_Your objective_
Once the pictures are set aside, output all the records exactly.

*** Begin section ***

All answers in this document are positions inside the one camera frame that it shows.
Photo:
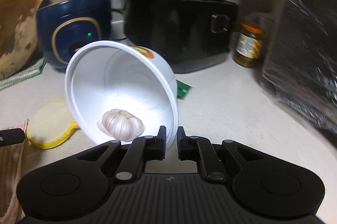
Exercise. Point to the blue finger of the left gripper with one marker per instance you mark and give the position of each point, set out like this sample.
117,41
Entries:
11,137

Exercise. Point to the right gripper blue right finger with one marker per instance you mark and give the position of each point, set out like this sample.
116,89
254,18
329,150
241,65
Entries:
201,151

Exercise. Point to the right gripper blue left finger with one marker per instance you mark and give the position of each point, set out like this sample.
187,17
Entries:
139,152

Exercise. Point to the white paper bowl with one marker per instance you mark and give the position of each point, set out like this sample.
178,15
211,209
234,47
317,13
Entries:
106,75

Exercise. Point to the pink striped dish cloth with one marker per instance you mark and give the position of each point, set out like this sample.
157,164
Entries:
11,170

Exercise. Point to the garlic bulb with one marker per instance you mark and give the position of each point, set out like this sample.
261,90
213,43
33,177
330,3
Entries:
121,125

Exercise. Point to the yellow round sponge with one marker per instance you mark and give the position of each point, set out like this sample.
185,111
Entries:
51,125

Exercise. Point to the green snack bag rear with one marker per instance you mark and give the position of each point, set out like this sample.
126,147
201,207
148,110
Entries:
182,89

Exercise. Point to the green patterned mat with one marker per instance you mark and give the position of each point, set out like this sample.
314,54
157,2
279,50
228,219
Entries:
32,71

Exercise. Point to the sauce jar orange lid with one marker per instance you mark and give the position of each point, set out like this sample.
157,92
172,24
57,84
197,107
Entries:
249,45

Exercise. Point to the navy blue electric kettle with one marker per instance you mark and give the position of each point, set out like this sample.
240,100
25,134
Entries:
66,26

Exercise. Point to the round wooden cutting board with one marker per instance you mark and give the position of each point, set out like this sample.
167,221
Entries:
18,37

*** End section ***

_Final answer_
All answers in this document are positions inside the one camera frame that it shows.
Photo:
Exercise. Point to the blue finger of the left gripper with one marker per instance you mark and give the position of each point, set out like this sample.
117,41
Entries:
11,137

Exercise. Point to the right gripper blue right finger with one marker per instance you mark and give the position of each point, set out like this sample.
116,89
254,18
329,150
241,65
Entries:
201,151

Exercise. Point to the right gripper blue left finger with one marker per instance you mark and give the position of each point, set out like this sample.
187,17
Entries:
139,152

Exercise. Point to the white paper bowl with one marker per instance you mark and give the position of each point, set out like this sample.
178,15
211,209
234,47
317,13
Entries:
106,75

Exercise. Point to the pink striped dish cloth with one marker per instance you mark and give the position of each point, set out like this sample.
157,164
Entries:
11,170

Exercise. Point to the garlic bulb with one marker per instance you mark and give the position of each point, set out like this sample.
261,90
213,43
33,177
330,3
Entries:
121,125

Exercise. Point to the yellow round sponge with one marker per instance you mark and give the position of each point, set out like this sample.
185,111
Entries:
51,125

Exercise. Point to the green snack bag rear with one marker per instance you mark and give the position of each point, set out like this sample.
126,147
201,207
148,110
Entries:
182,89

Exercise. Point to the green patterned mat with one marker per instance you mark and give the position of each point, set out like this sample.
314,54
157,2
279,50
228,219
Entries:
32,71

Exercise. Point to the sauce jar orange lid with one marker per instance you mark and give the position of each point, set out like this sample.
157,92
172,24
57,84
197,107
Entries:
249,45

Exercise. Point to the navy blue electric kettle with one marker per instance you mark and give the position of each point, set out like this sample.
240,100
25,134
Entries:
66,26

Exercise. Point to the round wooden cutting board with one marker per instance you mark and give the position of each point, set out like this sample.
167,221
Entries:
18,37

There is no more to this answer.